Statistical analysis
All data were subjected to normality test. When data (weed biomass in cover crops) was not normalized with transformation, non-parametric test (Friedman’s two-way non-parametric test) was conducted. Repeated measures analysis of variance (ANOVA) was used to compare the reduction in PPFD over the 8-week period among the different treatments. Multiple regression was used to analyze the reduction of PPFD over the 8-week period, with control and week 8 as reference groups. Analysis of variance was performed on the cover crop and weed biomass variables. Initially, cover crop biomass and weed biomass in both cover crops and cash crops were subjected to 2-way ANOVA (year × cover crop treatments). As there was no significant difference in year by cover crop treatment for weed biomass, cover crop data was averaged for both years and analyzed. Also, since there was no significant difference in the weed biomass in the two cash crops, weed biomass data in both the cash crop treatments were averaged for analysis. Mean separation was done using Fisher’s least significant difference test at P < 0.05 level of significance. All analyses were done using SAS statistical software version 9.4 (SAS Institute Inc., Cary, NC, USA).
Results and discussion
Cover crops are widely known to control weeds and benefit the subsequent crops. Results from this study are consistent with other studies that suggest that cover crops can potentially control weed density and biomass and provide some preliminary evidence of this potential in arid subtropical systems and organic farms.

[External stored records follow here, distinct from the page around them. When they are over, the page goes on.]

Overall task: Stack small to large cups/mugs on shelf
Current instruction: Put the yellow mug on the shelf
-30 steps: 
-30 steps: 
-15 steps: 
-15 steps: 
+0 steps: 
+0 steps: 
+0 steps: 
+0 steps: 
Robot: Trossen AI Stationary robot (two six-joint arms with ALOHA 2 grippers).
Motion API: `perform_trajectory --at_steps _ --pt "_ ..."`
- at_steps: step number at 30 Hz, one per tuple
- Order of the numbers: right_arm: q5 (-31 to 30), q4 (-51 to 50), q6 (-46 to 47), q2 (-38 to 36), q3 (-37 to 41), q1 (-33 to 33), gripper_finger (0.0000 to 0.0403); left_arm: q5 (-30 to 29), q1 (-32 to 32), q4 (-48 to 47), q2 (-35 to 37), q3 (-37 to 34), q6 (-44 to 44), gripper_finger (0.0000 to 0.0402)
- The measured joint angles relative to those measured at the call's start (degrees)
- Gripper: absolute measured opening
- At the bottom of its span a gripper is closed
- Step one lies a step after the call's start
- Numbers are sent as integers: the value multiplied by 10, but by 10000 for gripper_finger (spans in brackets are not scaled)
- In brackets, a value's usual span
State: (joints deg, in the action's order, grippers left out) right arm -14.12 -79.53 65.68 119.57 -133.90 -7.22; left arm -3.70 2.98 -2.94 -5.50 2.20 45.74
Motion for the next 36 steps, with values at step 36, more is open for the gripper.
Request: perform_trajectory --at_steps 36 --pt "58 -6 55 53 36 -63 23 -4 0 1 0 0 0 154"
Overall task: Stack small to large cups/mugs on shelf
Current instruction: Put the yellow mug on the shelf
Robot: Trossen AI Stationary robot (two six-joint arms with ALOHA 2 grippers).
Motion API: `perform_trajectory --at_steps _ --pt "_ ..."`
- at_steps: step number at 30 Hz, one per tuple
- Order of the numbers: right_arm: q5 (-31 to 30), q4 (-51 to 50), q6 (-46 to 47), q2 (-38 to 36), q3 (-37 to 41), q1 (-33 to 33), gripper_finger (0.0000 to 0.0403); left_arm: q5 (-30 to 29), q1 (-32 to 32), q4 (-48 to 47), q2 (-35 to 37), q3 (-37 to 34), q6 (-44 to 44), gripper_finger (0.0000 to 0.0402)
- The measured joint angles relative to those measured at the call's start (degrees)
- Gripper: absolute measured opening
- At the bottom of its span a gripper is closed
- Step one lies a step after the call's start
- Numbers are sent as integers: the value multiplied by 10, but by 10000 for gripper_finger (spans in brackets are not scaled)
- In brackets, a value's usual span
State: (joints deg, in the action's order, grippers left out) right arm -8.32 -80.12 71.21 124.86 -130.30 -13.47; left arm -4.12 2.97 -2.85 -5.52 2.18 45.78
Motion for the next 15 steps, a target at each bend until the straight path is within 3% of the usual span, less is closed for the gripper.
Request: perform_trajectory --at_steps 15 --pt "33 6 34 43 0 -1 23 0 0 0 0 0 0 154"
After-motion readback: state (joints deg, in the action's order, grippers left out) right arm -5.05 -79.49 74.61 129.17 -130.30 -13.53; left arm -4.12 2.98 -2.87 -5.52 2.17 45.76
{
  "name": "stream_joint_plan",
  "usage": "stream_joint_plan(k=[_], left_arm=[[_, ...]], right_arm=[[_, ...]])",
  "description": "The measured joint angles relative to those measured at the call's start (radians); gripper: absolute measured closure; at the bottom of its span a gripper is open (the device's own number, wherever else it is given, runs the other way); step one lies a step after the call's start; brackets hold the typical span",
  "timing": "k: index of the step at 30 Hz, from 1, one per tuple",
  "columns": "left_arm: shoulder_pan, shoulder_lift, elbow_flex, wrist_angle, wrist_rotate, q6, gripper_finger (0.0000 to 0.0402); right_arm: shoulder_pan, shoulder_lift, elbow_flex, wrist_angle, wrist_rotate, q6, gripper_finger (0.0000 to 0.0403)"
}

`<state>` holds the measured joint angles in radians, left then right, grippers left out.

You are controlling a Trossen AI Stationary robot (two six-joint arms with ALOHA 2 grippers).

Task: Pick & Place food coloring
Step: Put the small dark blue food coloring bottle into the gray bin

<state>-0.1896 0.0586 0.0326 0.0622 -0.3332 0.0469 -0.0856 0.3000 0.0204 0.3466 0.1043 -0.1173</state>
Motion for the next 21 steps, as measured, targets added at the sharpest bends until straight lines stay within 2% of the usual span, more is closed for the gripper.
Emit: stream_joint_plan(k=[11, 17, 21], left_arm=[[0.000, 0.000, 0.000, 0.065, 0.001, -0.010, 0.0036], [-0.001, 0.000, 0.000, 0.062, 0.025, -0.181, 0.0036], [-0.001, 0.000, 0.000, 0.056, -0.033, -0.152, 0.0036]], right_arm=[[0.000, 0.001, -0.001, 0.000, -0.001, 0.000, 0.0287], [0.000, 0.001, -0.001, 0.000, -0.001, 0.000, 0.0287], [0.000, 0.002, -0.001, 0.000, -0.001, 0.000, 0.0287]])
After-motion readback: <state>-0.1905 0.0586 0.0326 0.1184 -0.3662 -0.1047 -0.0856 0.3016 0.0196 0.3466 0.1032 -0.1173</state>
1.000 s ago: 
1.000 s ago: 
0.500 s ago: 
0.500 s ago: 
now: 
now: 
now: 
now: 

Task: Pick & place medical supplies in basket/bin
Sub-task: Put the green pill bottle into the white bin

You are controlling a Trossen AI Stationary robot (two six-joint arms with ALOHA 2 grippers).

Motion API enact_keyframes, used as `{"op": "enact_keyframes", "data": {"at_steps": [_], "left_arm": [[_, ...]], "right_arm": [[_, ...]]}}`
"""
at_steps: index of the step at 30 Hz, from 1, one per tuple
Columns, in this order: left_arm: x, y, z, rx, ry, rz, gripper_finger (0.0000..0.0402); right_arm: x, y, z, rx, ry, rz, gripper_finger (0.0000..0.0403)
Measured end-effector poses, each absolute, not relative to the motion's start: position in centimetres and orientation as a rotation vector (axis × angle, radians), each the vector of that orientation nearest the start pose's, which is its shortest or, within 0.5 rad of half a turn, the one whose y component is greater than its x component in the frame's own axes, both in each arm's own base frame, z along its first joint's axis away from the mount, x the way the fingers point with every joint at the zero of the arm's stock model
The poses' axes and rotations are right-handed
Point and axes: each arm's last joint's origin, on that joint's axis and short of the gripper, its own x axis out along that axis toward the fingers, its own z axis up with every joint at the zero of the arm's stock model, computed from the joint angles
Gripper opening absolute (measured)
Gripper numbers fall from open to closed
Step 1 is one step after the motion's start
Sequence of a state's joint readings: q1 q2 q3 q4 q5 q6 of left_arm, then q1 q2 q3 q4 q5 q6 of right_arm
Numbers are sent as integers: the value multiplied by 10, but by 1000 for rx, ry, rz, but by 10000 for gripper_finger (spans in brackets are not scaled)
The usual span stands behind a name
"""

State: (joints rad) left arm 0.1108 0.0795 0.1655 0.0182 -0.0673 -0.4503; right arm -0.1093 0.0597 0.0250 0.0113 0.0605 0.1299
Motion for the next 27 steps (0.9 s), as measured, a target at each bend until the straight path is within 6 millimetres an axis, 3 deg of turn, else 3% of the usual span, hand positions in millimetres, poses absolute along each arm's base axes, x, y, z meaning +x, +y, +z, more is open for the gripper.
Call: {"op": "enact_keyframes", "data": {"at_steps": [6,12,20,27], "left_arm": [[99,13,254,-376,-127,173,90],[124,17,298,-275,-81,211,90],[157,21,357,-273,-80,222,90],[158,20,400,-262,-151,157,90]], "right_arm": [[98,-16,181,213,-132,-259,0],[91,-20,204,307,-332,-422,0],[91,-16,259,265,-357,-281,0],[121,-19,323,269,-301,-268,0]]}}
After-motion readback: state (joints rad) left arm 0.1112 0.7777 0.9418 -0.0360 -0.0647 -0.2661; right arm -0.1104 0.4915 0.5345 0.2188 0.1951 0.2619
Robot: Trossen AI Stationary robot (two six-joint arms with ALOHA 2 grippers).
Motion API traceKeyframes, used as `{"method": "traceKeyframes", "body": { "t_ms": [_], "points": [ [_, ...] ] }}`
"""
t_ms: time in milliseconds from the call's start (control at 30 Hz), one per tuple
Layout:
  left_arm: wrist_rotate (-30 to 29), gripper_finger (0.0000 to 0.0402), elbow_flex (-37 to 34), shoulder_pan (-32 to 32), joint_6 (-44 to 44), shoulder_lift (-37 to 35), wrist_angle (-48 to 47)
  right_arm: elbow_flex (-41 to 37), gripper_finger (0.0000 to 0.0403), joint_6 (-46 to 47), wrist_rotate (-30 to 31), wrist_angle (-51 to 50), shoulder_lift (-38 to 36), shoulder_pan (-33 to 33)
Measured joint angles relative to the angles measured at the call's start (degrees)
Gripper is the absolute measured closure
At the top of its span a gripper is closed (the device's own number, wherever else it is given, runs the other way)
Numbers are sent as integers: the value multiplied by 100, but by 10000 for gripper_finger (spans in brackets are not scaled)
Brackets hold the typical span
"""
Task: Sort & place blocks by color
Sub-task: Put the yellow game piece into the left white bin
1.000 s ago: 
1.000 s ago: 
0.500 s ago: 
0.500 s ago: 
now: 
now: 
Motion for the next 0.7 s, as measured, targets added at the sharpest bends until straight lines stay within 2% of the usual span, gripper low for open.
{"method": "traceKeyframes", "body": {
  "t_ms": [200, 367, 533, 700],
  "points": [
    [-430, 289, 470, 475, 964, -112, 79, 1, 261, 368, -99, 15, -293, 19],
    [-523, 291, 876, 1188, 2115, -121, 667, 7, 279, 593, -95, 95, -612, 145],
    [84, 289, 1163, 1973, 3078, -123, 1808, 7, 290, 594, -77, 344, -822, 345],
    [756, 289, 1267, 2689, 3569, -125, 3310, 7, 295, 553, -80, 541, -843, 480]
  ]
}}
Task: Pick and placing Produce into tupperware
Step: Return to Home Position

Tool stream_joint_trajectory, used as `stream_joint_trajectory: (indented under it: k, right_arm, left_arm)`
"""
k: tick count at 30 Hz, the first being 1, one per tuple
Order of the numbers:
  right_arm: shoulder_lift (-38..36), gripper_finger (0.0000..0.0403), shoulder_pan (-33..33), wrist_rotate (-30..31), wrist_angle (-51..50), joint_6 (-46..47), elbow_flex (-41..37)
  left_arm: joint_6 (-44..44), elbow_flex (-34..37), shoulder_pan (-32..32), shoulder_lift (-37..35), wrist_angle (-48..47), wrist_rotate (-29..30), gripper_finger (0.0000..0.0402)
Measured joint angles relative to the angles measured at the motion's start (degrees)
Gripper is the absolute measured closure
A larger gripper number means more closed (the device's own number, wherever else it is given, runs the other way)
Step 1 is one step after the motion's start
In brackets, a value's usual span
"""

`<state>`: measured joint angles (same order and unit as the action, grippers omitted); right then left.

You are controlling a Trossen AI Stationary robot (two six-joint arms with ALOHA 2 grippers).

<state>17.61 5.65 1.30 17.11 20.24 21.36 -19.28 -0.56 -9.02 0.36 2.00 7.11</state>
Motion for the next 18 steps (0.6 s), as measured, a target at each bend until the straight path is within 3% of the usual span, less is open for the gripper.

Cover crop canopy cover varied between the 2 years and among the different cover crops (Fig. 1 and Table 2). Results from repeated measures ANOVA indicate that there was a significant difference in PPFD reduction among the different cover crop treatments over the period of 8 weeks for both years studied (F1,4 = 17.85, P < 0.0001, 2017; F1,4 = 4.82, P < 0.0001, 2018). By the third week, cover crops had on average 46% and 68% (in 2017 and 2018 respectively) reduction in PPFD reaching the soil surface. However, in the control plots, there was a reduction of only about 5% in both years. In both years, sudangrass had the fastest emergence and subsequent canopy cover among the different cover crop species with a significant reduction in light reaching the ground. Results from simple regression indicate that, on average, PPFD at the soil surface of sudangrass plot was reduced by 37% and 43% in 2017 and 18 respectively compared with the weedy control followed by the three-species mix in 2017 and sunn hemp in 2018. At 8 weeks (reference group in regression), PPFD at the soil surface is reduced by 57% in 2017 and 32% in 2018 compared with week 3. Quick canopy cover is an important factor for suppressing weeds by cover crops. The potential cover crop to suppress weed is highly proportional to the cover crop canopy (Liebman and Davis 2000); a dense cover crop canopy reduces the weed germination, growth, and establishment with the reduction of light penetrating through the canopy to the surface.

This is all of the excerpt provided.